Task prompt ▸ Starting at the line that contains "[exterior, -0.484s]", reproduce only the lines through the end of the data, exactly, including both the first and the last; skip the pictures.
== == ==
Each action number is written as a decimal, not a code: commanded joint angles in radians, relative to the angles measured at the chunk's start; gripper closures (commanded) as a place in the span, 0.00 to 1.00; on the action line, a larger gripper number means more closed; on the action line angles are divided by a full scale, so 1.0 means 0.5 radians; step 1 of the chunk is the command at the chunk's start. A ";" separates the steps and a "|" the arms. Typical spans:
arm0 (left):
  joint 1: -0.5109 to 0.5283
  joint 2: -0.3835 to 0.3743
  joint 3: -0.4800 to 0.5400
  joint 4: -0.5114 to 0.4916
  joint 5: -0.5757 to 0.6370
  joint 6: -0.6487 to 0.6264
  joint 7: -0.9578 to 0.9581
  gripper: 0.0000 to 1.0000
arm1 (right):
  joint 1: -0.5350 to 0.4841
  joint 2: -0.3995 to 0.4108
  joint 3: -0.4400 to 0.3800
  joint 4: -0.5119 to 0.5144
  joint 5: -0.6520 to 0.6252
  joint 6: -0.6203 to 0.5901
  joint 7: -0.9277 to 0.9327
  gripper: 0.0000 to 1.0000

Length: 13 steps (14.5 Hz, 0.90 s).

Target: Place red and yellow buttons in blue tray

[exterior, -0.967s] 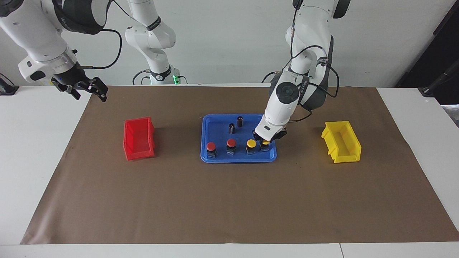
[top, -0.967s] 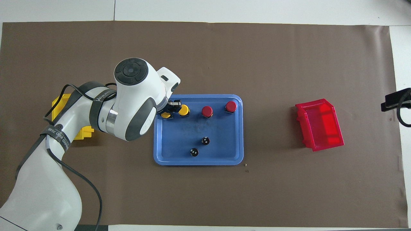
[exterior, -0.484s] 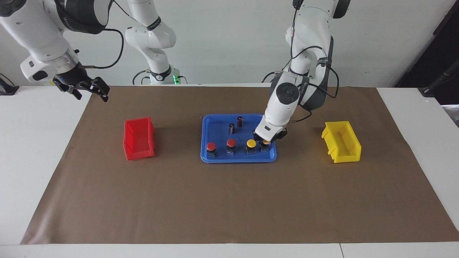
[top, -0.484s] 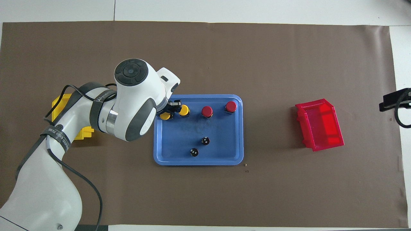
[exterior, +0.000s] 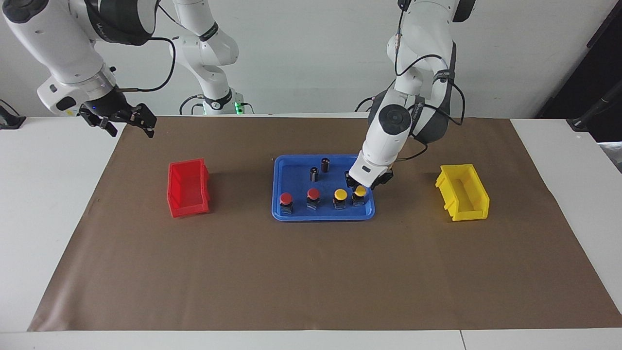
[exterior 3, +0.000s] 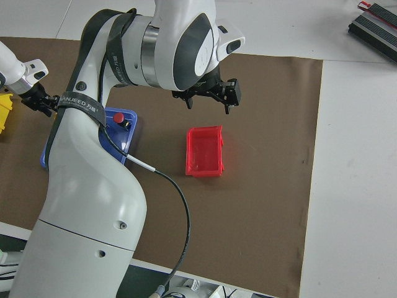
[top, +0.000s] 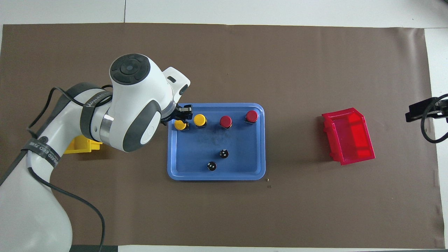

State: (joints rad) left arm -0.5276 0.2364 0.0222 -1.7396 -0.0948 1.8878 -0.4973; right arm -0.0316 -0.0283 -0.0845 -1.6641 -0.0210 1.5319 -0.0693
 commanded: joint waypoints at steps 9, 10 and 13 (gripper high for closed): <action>0.429 -0.525 0.023 0.211 0.131 -0.676 0.313 0.01 | -0.007 -0.045 0.010 -0.047 -0.004 0.007 -0.039 0.00; 0.478 -0.525 0.026 0.242 0.134 -0.719 0.380 0.01 | -0.010 -0.045 0.010 -0.047 -0.004 0.010 -0.039 0.00; 0.674 -0.528 0.023 0.236 0.134 -0.711 0.629 0.01 | -0.007 -0.045 0.010 -0.047 -0.004 0.004 -0.039 0.00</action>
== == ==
Your solution ▸
[exterior, -0.484s] 
[top, -0.484s] 
[exterior, +0.000s] 
[exterior 3, +0.000s] 
[top, +0.000s] 

State: (joints rad) left arm -0.5276 0.2364 0.0222 -1.7396 -0.0948 1.8878 -0.4973; right arm -0.0316 -0.0283 -0.0845 -1.6641 -0.0210 1.5319 -0.0693
 commanded: joint waypoints at steps 9, 10 and 13 (gripper high for closed): <action>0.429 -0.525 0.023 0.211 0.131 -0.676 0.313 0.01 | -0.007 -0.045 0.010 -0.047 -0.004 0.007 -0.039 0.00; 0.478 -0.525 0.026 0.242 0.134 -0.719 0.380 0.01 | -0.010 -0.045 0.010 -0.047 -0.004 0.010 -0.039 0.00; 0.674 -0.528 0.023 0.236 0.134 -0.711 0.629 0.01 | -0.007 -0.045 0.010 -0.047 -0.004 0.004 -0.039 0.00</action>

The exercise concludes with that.